Source data
◆ ◆ ◆ ◆ ◆ ◆ ◆
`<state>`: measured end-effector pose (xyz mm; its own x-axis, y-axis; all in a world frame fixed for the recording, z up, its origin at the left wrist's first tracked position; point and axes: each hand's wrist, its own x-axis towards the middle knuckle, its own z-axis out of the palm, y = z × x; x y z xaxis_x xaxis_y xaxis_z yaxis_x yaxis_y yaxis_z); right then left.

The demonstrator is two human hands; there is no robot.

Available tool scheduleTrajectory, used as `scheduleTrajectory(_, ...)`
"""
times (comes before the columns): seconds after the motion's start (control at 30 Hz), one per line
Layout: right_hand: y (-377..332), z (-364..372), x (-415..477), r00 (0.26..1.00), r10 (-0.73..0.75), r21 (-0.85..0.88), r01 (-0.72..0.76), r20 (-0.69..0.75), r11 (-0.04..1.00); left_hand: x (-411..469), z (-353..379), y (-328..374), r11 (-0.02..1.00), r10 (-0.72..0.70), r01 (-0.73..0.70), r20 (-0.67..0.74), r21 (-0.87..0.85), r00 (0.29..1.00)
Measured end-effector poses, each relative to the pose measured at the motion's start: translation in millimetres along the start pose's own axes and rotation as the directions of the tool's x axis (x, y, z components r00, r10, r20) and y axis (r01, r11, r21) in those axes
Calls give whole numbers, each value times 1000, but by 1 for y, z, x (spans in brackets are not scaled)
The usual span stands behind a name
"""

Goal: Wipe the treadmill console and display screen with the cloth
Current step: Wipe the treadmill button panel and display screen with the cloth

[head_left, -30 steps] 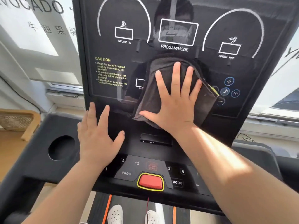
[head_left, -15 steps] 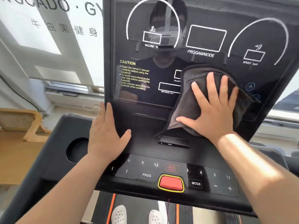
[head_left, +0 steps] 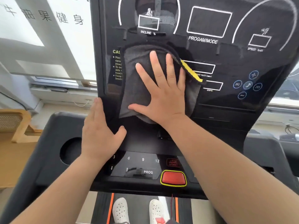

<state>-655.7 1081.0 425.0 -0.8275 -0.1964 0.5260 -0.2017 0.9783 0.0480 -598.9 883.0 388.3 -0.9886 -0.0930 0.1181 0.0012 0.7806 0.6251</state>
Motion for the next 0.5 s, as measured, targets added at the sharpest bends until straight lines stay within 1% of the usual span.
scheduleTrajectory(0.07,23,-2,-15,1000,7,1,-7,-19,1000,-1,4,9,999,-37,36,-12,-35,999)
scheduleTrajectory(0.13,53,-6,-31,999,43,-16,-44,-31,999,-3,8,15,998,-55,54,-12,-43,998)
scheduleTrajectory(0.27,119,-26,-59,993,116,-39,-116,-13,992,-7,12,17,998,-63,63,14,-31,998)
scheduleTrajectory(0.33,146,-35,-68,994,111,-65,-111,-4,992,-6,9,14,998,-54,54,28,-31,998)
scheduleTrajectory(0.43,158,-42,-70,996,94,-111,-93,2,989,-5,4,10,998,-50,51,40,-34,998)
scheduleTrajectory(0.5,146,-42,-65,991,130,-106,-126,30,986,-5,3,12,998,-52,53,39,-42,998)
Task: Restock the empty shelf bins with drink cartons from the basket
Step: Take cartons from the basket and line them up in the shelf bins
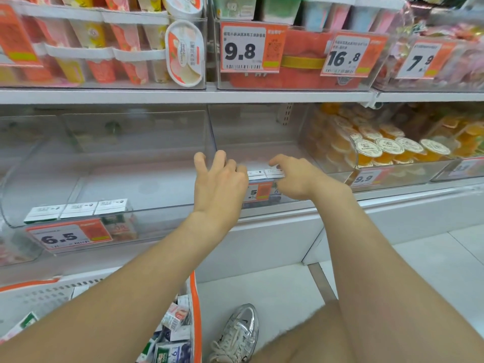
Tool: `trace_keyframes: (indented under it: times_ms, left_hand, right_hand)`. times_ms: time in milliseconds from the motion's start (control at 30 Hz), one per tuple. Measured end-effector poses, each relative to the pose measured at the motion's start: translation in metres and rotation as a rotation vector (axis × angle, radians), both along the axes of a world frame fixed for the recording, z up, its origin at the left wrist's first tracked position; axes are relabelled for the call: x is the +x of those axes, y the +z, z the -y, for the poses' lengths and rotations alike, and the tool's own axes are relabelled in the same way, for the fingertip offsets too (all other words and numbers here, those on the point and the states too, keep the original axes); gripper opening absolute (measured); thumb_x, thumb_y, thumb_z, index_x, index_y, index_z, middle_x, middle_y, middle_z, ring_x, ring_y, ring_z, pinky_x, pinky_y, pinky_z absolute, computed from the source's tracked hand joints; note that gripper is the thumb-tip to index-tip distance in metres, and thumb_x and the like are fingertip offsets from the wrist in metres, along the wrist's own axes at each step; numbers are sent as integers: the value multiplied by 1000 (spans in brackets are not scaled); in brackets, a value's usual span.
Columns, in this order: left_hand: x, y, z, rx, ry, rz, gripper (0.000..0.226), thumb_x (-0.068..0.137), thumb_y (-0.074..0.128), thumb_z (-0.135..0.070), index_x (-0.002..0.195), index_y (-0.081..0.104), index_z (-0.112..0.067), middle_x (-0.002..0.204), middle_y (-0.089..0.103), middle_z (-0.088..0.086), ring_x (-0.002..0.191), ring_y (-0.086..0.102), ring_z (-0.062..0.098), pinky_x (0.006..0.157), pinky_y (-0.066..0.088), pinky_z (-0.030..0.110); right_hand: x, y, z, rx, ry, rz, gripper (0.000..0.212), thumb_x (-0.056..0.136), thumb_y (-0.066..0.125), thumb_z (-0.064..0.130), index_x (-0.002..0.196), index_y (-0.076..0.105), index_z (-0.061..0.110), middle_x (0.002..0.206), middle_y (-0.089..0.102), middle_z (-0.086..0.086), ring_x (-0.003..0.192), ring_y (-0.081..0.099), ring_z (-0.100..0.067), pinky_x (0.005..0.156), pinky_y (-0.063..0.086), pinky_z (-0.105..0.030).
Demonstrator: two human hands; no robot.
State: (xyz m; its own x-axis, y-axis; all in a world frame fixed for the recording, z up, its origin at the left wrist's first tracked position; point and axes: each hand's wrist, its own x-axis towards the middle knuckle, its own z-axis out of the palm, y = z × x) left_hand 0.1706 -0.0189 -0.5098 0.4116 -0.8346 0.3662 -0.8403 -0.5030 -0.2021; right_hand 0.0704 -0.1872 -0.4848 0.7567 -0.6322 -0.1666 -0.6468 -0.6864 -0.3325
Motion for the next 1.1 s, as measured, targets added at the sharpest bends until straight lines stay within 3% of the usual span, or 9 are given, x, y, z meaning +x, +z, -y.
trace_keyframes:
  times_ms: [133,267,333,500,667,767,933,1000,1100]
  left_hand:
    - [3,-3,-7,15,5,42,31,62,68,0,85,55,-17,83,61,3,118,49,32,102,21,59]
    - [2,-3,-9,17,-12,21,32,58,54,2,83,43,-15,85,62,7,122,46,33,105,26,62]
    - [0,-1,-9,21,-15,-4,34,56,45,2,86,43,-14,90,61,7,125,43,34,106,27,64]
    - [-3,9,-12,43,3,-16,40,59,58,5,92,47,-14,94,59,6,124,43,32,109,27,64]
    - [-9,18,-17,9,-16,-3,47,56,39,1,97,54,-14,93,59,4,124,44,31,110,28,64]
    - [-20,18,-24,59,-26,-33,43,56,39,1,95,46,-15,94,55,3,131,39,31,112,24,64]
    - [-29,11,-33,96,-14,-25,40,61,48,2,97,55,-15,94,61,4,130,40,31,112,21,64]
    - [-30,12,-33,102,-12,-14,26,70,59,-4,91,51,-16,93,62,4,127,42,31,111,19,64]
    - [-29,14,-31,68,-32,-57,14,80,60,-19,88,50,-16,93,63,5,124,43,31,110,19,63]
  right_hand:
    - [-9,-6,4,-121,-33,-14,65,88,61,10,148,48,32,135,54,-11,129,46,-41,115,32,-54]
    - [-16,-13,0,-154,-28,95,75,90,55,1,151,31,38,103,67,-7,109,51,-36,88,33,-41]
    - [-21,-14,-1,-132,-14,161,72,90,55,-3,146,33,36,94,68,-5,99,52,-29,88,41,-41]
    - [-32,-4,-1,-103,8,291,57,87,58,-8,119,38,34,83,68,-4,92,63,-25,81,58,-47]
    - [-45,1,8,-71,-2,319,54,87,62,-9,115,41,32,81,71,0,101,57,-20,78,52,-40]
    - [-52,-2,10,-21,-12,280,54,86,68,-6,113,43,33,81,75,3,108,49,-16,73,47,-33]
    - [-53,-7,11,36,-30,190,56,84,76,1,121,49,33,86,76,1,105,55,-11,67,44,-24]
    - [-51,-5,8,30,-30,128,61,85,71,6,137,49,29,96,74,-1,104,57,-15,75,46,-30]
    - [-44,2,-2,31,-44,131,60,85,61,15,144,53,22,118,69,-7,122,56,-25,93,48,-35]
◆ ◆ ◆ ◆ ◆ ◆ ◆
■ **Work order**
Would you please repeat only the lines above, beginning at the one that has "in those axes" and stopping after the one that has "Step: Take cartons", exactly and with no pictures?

■ **Answer space**
Measured end-effector poses, each relative to the pose measured at the motion's start: translation in millimetres along the start pose's own axes and rotation as the directions of the tool's x axis (x, y, z components r00, r10, r20) and y axis (r01, r11, r21) in those axes
Calls give whole numbers, each value times 1000, but by 1 for y, z, x (spans in brackets are not scaled)
The usual span stands behind a name
"""

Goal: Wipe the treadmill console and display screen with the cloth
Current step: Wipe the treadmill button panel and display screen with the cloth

[head_left, -30 steps] 
[head_left, -15 steps] 
[head_left, +0 steps] 

<state>-655.7 1081.0 425.0 -0.8275 -0.1964 0.5260 -0.2017 0.9783 0.0480 -598.9 883.0 388.3 -0.9886 -0.0930 0.1181 0.0012 0.7806 0.6251</state>
Motion for the next 0.5 s, as measured, targets added at the sharpest bends until straight lines stay within 1% of the usual span.
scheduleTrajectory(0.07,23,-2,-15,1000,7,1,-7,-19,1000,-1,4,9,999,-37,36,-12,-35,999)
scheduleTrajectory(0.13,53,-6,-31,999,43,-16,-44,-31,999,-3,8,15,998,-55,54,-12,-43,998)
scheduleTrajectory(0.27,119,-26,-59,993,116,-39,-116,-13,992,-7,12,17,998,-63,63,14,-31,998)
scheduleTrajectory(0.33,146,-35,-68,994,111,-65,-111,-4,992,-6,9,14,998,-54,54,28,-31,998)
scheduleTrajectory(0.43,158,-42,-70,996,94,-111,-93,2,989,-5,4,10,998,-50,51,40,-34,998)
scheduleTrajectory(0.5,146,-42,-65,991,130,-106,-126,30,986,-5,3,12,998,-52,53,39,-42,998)
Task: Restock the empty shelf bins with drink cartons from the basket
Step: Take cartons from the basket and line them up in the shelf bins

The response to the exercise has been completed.